(RECORDS TO PROCESS Opens)
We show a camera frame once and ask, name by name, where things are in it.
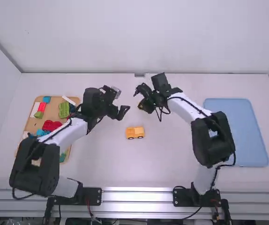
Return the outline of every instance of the colorful puzzle piece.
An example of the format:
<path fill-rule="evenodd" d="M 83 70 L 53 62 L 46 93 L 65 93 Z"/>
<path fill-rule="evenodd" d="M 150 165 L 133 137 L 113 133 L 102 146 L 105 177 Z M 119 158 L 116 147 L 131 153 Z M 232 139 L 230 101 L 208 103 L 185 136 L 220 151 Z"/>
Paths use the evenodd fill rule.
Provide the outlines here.
<path fill-rule="evenodd" d="M 41 102 L 37 111 L 44 112 L 46 108 L 46 102 Z"/>
<path fill-rule="evenodd" d="M 52 132 L 55 129 L 59 128 L 61 125 L 62 125 L 62 123 L 59 122 L 59 121 L 53 122 L 52 120 L 46 120 L 44 122 L 44 125 L 42 127 L 42 130 L 51 131 Z"/>
<path fill-rule="evenodd" d="M 44 113 L 42 111 L 37 111 L 33 116 L 37 119 L 41 119 L 43 117 Z"/>
<path fill-rule="evenodd" d="M 44 96 L 43 97 L 43 102 L 46 102 L 48 104 L 48 103 L 50 103 L 50 99 L 51 99 L 50 96 Z"/>
<path fill-rule="evenodd" d="M 50 133 L 49 131 L 43 131 L 42 129 L 37 130 L 37 136 L 44 136 L 44 135 L 47 135 L 49 133 Z"/>
<path fill-rule="evenodd" d="M 59 117 L 61 119 L 67 118 L 70 115 L 69 110 L 60 110 L 59 111 Z"/>
<path fill-rule="evenodd" d="M 59 110 L 69 110 L 69 102 L 62 102 L 59 104 Z"/>

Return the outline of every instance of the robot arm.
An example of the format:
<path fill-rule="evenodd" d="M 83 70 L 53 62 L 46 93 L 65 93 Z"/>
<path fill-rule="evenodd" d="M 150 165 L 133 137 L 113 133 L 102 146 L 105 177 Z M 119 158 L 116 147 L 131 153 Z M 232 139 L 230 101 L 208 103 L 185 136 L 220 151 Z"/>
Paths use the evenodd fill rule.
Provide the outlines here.
<path fill-rule="evenodd" d="M 15 196 L 17 188 L 32 195 L 56 195 L 69 198 L 75 203 L 82 201 L 82 183 L 60 176 L 60 154 L 74 141 L 87 135 L 104 116 L 123 119 L 130 107 L 122 105 L 118 110 L 112 104 L 120 93 L 119 89 L 106 85 L 100 89 L 87 88 L 82 104 L 65 124 L 48 135 L 22 140 L 9 178 L 13 197 L 21 199 Z M 40 165 L 33 165 L 32 160 L 39 158 Z"/>
<path fill-rule="evenodd" d="M 188 98 L 181 89 L 171 88 L 164 73 L 153 76 L 154 90 L 145 83 L 137 86 L 134 96 L 141 93 L 144 98 L 138 108 L 153 113 L 163 108 L 168 113 L 176 113 L 191 125 L 193 151 L 197 161 L 202 165 L 192 187 L 198 195 L 211 190 L 217 176 L 216 170 L 222 162 L 229 159 L 235 147 L 227 121 L 223 112 L 211 112 Z"/>

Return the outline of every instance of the blue puzzle piece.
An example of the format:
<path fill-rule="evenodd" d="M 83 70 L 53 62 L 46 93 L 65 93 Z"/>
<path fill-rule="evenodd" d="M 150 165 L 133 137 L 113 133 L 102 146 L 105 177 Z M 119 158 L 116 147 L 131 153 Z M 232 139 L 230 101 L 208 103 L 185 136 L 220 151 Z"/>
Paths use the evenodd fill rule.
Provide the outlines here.
<path fill-rule="evenodd" d="M 48 104 L 48 103 L 50 103 L 50 99 L 51 99 L 50 96 L 44 96 L 43 97 L 43 102 L 46 102 Z"/>
<path fill-rule="evenodd" d="M 49 133 L 50 133 L 50 131 L 43 131 L 42 129 L 37 130 L 37 136 L 44 136 L 44 135 L 47 135 Z"/>

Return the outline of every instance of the black mounting bracket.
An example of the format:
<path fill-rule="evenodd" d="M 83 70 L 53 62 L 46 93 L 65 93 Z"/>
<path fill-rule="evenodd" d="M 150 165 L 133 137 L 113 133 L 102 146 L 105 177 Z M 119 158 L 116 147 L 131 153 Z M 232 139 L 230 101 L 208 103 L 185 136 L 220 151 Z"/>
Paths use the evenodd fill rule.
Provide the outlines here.
<path fill-rule="evenodd" d="M 191 188 L 174 188 L 173 205 L 175 207 L 221 207 L 220 191 L 212 189 L 204 195 L 196 195 L 196 191 Z"/>
<path fill-rule="evenodd" d="M 99 187 L 83 187 L 81 188 L 81 195 L 75 199 L 55 196 L 54 205 L 87 205 L 99 206 L 102 200 L 102 189 Z"/>

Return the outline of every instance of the cable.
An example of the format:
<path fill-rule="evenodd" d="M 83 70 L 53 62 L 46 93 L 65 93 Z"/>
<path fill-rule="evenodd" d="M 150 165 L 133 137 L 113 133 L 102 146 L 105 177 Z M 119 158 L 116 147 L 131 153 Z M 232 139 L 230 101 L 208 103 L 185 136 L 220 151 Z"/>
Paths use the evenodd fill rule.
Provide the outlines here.
<path fill-rule="evenodd" d="M 32 158 L 32 156 L 35 154 L 35 152 L 39 149 L 39 147 L 40 147 L 41 145 L 43 145 L 46 141 L 52 139 L 52 138 L 53 138 L 54 136 L 56 136 L 59 132 L 61 132 L 61 131 L 63 131 L 64 129 L 66 129 L 67 127 L 71 126 L 71 124 L 72 124 L 72 120 L 71 120 L 71 118 L 69 118 L 69 120 L 70 120 L 70 121 L 69 121 L 69 123 L 68 123 L 66 126 L 64 126 L 64 127 L 61 128 L 60 130 L 58 130 L 57 132 L 55 132 L 53 135 L 49 136 L 48 138 L 46 138 L 45 140 L 43 140 L 42 142 L 40 142 L 40 143 L 34 148 L 34 150 L 30 153 L 30 155 L 25 159 L 25 161 L 28 162 L 28 161 Z M 17 177 L 17 176 L 18 176 L 18 175 L 25 169 L 25 166 L 26 166 L 26 164 L 24 165 L 24 167 L 22 168 L 22 170 L 18 171 L 16 177 Z M 14 199 L 16 199 L 16 200 L 22 200 L 22 199 L 29 198 L 29 197 L 31 197 L 31 196 L 33 196 L 33 195 L 35 195 L 35 194 L 26 195 L 26 196 L 23 196 L 23 197 L 17 197 L 17 196 L 15 195 L 15 180 L 14 180 L 13 188 L 12 188 L 12 197 L 13 197 Z"/>
<path fill-rule="evenodd" d="M 200 209 L 202 209 L 202 206 L 200 206 L 199 209 L 197 209 L 197 210 L 196 210 L 194 213 L 192 213 L 190 216 L 184 217 L 184 218 L 182 218 L 182 219 L 184 220 L 184 219 L 189 219 L 189 218 L 191 218 L 191 217 L 194 216 L 197 212 L 199 212 Z"/>
<path fill-rule="evenodd" d="M 60 219 L 61 219 L 61 210 L 60 210 L 60 205 L 59 205 L 59 214 L 60 214 Z"/>
<path fill-rule="evenodd" d="M 174 98 L 178 98 L 178 99 L 180 99 L 180 100 L 182 100 L 182 101 L 185 101 L 185 102 L 188 103 L 190 106 L 192 106 L 195 110 L 197 110 L 200 114 L 202 114 L 203 116 L 207 117 L 207 114 L 205 114 L 204 111 L 202 111 L 201 109 L 198 109 L 195 105 L 193 105 L 193 104 L 190 103 L 188 100 L 186 100 L 186 99 L 184 99 L 184 98 L 182 98 L 182 97 L 179 97 L 179 96 L 170 97 L 170 98 L 167 99 L 167 101 L 170 100 L 170 99 L 174 99 Z"/>
<path fill-rule="evenodd" d="M 114 222 L 112 222 L 111 224 L 106 224 L 106 225 L 114 225 L 116 222 L 118 221 L 118 219 L 116 219 Z"/>

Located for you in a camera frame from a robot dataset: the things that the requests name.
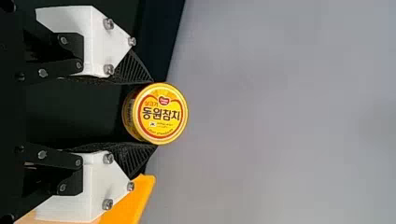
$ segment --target screw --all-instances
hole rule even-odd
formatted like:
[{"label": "screw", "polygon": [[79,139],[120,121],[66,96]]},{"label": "screw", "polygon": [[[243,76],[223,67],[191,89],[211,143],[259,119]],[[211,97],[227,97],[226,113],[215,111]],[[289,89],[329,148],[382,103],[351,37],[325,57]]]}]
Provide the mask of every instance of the screw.
[{"label": "screw", "polygon": [[105,199],[102,203],[103,210],[110,210],[113,207],[113,200],[112,199]]},{"label": "screw", "polygon": [[81,63],[76,63],[76,68],[81,69],[82,68],[82,64]]},{"label": "screw", "polygon": [[60,187],[59,187],[59,191],[60,192],[64,192],[66,190],[66,184],[62,184]]},{"label": "screw", "polygon": [[131,47],[136,46],[136,38],[128,37],[128,45],[131,46]]},{"label": "screw", "polygon": [[126,189],[128,191],[134,191],[134,182],[129,182],[128,185],[126,186]]},{"label": "screw", "polygon": [[105,26],[105,29],[107,29],[107,30],[114,29],[114,21],[111,19],[104,19],[103,25]]},{"label": "screw", "polygon": [[113,163],[113,161],[114,161],[114,155],[111,153],[108,153],[103,157],[104,164],[111,164]]},{"label": "screw", "polygon": [[76,166],[80,166],[81,165],[81,160],[76,160]]},{"label": "screw", "polygon": [[62,43],[63,45],[66,45],[66,44],[69,43],[69,41],[67,41],[66,37],[62,36],[62,37],[61,37],[61,43]]},{"label": "screw", "polygon": [[40,77],[47,77],[49,75],[49,73],[44,68],[41,68],[41,69],[38,69],[38,75]]},{"label": "screw", "polygon": [[106,75],[112,76],[114,75],[114,66],[113,64],[105,64],[105,66],[103,67],[103,70],[105,71]]},{"label": "screw", "polygon": [[42,151],[38,152],[37,155],[40,160],[43,160],[47,157],[47,151],[42,150]]},{"label": "screw", "polygon": [[24,146],[15,147],[15,152],[22,153],[24,151]]},{"label": "screw", "polygon": [[17,75],[15,75],[15,79],[17,79],[18,81],[24,81],[25,80],[24,73],[18,73]]}]

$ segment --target tuna can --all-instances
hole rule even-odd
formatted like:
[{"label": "tuna can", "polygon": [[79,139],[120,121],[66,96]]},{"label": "tuna can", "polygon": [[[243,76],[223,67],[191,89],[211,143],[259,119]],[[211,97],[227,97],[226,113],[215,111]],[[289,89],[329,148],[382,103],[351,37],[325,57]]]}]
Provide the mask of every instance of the tuna can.
[{"label": "tuna can", "polygon": [[167,83],[154,83],[132,91],[122,106],[122,122],[141,142],[165,145],[184,131],[189,109],[183,94]]}]

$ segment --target white 3d-printed bracket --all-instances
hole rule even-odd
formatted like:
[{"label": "white 3d-printed bracket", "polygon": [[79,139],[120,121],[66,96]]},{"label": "white 3d-printed bracket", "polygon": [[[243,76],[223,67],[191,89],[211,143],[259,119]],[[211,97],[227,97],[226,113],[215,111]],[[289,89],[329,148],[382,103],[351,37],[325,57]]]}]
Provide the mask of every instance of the white 3d-printed bracket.
[{"label": "white 3d-printed bracket", "polygon": [[106,27],[108,17],[95,7],[44,7],[35,13],[52,32],[84,36],[84,70],[75,75],[109,77],[106,65],[117,67],[131,48],[130,36],[116,23]]},{"label": "white 3d-printed bracket", "polygon": [[52,196],[36,208],[35,219],[90,223],[106,211],[105,200],[115,205],[125,197],[131,181],[115,161],[108,164],[108,153],[76,153],[84,160],[83,192],[77,196]]}]

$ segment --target white wall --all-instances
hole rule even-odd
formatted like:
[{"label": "white wall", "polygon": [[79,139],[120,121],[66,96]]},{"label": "white wall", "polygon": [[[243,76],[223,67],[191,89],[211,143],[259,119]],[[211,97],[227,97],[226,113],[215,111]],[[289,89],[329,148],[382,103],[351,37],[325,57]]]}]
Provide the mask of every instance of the white wall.
[{"label": "white wall", "polygon": [[389,2],[187,0],[169,81],[191,119],[142,223],[394,224]]}]
(RECORDS TO PROCESS Closes)
### TASK BRIEF
When a line in the listing has the word "robot", return that line.

### RESULT
Return the outline of every instance of the robot arm.
Located for you in a camera frame from a robot dataset: the things that the requests name.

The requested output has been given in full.